▶ [Available data]:
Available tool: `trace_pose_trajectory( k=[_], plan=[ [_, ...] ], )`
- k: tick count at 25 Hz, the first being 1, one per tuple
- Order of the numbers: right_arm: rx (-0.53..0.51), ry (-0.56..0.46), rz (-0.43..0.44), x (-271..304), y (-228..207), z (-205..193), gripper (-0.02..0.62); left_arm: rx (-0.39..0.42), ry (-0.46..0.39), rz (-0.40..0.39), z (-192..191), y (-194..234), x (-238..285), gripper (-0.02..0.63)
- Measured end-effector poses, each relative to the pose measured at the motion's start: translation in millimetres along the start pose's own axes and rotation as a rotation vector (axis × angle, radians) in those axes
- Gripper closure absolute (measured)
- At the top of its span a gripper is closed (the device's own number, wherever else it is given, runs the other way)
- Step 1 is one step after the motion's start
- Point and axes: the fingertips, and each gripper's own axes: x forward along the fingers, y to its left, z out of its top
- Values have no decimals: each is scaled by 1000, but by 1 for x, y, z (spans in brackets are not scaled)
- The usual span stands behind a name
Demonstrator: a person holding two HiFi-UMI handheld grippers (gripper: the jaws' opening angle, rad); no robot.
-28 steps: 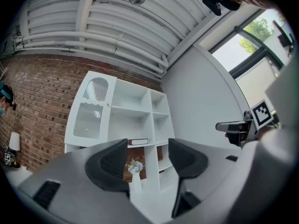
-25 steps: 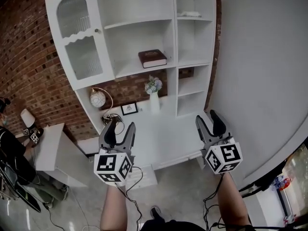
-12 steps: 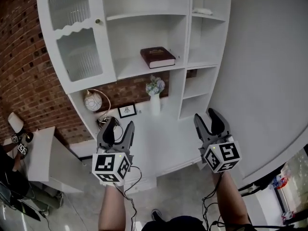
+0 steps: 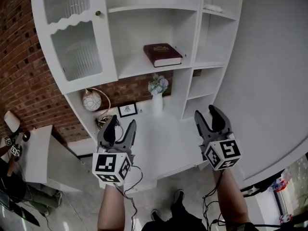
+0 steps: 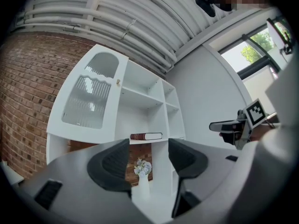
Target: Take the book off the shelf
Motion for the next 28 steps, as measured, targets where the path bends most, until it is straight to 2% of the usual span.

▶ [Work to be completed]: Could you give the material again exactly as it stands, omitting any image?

▶ [Result of this exercise]:
Available tool: `trace_pose_trajectory( k=[_], plan=[ [_, ...] ], )`
- k: tick count at 25 Hz, the first being 1, one per tuple
- Order of the numbers: right_arm: rx (-0.53..0.51), ry (-0.56..0.46), rz (-0.43..0.44), x (-271..304), y (-228..207), z (-205..193), gripper (-0.02..0.62); left_arm: rx (-0.39..0.42), ry (-0.46..0.39), rz (-0.40..0.39), z (-192..191), y (-194..234), x (-238..285), gripper (-0.02..0.63)
- Measured end-effector poses, each relative to the pose measured at the motion's start: translation in millimetres along the start pose's own axes and rotation as a rotation vector (axis × angle, radians) in those axes
- Gripper closure absolute (measured)
- At the top of its span a gripper is closed (the device's own number, wherever else it is given, runs the other way)
- Step 1 is one step after the motion's start
- Point and axes: the fingertips, and each gripper's own axes: x forward along the fingers, y to its left, z out of its top
- Values have no decimals: each is scaled by 1000, but by 1 for x, y, z (spans in brackets are not scaled)
- The usual span stands behind a name
Demonstrator: a person holding two HiFi-UMI handheld grippers (gripper: the jaws' opening angle, rad); no robot.
-28 steps: 
-25 steps: 
-12 steps: 
+0 steps: 
+0 steps: 
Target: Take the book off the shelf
Motion for the next 28 steps, as measured, targets where the path bends most, until it is straight to 2% of the usual span.

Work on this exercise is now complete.